┏━━

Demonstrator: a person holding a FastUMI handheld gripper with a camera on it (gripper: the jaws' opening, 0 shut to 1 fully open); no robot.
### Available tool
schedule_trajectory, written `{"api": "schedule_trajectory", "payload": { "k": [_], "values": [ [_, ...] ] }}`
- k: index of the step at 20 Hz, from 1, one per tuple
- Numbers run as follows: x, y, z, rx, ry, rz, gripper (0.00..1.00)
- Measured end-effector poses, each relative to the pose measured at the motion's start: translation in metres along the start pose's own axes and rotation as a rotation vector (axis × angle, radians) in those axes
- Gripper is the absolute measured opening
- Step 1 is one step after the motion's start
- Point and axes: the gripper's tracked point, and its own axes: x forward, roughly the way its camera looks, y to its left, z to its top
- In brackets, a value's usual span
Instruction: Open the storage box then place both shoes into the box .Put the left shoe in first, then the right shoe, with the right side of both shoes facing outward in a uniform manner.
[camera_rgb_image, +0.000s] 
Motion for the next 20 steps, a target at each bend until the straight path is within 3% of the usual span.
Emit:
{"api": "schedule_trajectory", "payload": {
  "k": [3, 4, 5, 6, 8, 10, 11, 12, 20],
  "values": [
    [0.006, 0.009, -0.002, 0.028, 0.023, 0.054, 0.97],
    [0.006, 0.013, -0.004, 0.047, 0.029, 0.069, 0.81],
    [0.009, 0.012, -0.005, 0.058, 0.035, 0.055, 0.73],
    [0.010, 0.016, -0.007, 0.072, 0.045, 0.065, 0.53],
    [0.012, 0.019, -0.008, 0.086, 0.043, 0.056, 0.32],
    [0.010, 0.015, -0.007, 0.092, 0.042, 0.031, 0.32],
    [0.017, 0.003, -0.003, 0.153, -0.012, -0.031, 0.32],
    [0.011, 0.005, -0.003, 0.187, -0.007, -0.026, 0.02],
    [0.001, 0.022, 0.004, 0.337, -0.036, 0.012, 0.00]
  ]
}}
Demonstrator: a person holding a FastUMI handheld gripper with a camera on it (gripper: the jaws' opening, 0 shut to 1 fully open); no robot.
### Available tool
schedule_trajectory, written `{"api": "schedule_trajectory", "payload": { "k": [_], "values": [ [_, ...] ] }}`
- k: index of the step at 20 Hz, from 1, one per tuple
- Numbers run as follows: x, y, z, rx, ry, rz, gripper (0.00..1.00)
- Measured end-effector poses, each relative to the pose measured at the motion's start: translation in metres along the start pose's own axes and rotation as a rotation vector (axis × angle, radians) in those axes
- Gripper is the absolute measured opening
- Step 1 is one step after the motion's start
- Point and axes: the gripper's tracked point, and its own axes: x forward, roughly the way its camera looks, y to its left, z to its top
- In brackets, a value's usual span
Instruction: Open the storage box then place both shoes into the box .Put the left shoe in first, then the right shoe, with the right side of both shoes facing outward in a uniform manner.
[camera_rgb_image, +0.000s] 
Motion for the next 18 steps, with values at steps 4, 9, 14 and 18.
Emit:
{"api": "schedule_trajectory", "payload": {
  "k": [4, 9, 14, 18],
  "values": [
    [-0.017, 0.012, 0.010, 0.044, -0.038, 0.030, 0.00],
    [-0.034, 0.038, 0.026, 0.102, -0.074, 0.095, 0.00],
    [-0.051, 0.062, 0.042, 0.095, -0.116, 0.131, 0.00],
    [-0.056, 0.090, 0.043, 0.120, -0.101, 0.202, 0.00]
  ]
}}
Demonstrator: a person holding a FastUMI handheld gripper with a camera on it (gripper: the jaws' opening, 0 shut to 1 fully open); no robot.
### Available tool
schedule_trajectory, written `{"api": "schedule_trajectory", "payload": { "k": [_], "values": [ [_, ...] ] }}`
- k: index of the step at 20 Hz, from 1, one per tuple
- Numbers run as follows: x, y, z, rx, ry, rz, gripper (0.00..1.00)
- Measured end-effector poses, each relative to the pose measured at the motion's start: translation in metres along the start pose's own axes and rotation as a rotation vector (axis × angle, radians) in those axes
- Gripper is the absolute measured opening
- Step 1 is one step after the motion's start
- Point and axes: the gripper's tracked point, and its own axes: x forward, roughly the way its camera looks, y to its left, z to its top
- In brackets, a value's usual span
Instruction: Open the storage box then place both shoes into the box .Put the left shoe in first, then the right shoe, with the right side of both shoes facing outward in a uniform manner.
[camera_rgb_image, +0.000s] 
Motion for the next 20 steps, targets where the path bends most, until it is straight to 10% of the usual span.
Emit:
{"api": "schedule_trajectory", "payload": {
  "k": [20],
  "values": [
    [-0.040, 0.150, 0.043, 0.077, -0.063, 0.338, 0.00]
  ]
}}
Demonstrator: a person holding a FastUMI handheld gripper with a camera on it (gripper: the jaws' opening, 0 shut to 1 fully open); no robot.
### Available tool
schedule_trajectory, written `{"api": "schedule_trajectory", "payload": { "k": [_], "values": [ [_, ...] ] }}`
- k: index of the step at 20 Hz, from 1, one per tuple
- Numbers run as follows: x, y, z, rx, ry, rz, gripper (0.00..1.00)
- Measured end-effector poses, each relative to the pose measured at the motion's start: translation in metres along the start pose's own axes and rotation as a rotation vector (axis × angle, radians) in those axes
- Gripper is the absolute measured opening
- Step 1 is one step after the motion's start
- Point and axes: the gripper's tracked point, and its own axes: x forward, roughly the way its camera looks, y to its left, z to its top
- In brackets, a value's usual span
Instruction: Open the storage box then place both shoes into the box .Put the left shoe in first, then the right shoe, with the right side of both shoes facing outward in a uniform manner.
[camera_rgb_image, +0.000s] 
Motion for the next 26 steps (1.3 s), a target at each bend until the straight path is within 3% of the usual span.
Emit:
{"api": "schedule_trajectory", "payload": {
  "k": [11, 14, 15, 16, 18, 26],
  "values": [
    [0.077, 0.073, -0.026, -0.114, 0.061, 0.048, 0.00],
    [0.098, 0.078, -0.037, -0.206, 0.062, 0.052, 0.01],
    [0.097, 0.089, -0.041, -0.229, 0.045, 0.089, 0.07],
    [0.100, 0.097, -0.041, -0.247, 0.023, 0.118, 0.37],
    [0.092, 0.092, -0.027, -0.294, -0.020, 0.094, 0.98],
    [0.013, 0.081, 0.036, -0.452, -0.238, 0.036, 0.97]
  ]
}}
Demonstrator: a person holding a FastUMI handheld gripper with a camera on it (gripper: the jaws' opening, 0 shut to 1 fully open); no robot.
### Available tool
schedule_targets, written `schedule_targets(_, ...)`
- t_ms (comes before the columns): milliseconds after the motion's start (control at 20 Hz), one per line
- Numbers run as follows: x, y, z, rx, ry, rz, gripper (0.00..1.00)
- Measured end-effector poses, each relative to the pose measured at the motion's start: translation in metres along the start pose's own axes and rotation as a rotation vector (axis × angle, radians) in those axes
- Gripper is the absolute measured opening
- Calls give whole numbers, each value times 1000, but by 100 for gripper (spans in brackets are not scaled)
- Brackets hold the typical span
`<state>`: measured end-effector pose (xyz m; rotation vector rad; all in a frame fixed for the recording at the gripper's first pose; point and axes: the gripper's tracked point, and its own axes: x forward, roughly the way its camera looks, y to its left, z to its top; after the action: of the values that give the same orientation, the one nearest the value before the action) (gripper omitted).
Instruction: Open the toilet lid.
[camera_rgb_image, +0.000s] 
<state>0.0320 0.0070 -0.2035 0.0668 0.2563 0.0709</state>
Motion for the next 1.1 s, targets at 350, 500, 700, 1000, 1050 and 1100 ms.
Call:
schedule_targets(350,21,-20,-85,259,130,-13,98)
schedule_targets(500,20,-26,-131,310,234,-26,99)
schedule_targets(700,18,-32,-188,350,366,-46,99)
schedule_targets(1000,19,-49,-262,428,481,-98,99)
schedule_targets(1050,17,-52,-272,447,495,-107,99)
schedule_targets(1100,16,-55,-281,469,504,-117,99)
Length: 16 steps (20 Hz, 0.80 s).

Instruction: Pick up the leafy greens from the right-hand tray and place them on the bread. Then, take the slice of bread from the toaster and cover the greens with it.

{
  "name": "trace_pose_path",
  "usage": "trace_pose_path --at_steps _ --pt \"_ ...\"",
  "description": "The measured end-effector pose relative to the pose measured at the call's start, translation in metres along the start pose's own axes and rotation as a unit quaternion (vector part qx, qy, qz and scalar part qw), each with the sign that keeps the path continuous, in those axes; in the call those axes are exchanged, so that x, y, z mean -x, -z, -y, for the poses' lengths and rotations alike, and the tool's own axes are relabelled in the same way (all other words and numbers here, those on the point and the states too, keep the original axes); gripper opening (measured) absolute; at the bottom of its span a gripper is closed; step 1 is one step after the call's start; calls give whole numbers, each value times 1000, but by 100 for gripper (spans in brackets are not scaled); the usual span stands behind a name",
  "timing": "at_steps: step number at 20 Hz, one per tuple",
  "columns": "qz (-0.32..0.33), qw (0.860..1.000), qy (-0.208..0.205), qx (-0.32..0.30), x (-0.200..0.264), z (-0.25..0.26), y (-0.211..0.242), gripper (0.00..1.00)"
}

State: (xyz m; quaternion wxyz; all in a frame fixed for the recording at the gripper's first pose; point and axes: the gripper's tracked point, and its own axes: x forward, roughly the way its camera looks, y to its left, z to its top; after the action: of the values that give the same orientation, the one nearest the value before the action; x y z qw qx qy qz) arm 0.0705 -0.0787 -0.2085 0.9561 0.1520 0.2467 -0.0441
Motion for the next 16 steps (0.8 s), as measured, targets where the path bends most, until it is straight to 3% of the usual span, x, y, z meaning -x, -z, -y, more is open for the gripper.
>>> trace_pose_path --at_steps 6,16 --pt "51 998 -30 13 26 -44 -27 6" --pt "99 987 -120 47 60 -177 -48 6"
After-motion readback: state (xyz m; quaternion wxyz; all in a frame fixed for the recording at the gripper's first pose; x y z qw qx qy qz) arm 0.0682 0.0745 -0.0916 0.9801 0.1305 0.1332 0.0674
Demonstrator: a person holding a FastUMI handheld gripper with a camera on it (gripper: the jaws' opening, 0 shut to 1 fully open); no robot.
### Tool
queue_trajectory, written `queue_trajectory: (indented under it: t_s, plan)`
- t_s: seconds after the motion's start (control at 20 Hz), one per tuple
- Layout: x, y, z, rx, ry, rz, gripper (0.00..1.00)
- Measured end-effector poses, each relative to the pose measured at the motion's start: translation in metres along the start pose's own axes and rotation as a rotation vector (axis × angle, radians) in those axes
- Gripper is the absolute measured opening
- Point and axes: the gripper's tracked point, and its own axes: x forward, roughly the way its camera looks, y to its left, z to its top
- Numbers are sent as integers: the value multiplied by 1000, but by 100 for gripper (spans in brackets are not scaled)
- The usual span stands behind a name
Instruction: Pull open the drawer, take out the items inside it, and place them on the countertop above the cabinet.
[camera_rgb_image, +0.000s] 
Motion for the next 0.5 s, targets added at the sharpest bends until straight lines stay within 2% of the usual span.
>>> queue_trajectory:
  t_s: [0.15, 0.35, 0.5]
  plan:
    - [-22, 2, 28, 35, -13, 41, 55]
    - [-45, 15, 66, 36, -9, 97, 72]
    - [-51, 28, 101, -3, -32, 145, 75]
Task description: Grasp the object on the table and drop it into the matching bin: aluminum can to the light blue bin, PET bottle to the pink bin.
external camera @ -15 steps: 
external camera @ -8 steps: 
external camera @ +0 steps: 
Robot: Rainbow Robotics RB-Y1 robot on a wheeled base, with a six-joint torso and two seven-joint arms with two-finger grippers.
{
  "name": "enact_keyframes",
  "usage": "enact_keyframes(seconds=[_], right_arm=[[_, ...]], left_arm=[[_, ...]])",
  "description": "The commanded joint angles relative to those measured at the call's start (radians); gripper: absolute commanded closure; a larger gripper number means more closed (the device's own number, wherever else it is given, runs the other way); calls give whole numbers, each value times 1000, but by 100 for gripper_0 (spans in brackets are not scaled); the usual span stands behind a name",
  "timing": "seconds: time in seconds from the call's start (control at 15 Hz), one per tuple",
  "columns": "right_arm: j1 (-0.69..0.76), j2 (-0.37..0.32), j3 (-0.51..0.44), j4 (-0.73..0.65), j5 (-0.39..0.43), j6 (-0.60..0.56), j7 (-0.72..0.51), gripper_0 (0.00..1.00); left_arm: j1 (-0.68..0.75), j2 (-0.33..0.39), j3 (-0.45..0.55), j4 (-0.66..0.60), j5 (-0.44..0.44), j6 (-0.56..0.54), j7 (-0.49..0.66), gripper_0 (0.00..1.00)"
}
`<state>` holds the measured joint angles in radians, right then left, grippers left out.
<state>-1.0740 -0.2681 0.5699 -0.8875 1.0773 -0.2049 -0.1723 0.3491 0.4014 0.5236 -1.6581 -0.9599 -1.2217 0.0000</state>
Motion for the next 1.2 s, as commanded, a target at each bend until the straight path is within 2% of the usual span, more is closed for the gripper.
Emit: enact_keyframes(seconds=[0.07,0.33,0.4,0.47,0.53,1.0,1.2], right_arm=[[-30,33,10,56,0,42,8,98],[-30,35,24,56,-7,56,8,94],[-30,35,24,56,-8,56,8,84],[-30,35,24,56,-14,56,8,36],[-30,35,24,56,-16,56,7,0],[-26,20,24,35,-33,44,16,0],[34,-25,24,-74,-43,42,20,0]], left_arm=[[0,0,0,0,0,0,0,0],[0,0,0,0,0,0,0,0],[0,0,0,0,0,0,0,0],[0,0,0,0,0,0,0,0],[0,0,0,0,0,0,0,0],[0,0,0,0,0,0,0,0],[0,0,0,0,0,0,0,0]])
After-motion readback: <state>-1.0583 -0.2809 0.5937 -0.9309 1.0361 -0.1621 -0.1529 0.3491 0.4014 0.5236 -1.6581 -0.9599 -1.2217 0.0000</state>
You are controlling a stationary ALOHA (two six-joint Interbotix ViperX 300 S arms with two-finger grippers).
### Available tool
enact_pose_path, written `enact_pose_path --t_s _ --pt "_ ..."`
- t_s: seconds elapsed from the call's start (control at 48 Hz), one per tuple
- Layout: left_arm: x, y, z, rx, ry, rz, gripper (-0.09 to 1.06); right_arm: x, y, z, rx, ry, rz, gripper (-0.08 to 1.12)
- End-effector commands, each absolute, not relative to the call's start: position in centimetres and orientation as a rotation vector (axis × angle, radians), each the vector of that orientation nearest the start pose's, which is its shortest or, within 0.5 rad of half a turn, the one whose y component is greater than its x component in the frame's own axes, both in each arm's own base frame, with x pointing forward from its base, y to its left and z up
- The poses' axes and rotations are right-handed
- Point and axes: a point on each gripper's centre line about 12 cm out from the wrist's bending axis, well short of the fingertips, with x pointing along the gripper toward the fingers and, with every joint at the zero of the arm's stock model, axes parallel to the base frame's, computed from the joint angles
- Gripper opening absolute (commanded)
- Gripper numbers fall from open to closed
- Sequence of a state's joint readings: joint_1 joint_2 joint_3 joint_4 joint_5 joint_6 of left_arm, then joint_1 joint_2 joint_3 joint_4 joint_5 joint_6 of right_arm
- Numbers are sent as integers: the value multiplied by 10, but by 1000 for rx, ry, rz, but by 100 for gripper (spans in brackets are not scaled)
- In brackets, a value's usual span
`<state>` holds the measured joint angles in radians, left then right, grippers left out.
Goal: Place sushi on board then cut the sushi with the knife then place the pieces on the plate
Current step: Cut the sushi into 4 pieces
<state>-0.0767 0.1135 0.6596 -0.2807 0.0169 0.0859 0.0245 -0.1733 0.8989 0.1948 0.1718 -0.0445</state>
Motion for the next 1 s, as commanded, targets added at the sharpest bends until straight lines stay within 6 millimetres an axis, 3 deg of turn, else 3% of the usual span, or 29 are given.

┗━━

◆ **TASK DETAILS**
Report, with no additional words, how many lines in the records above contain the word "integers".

◆ **EXPECTED ANSWER**
2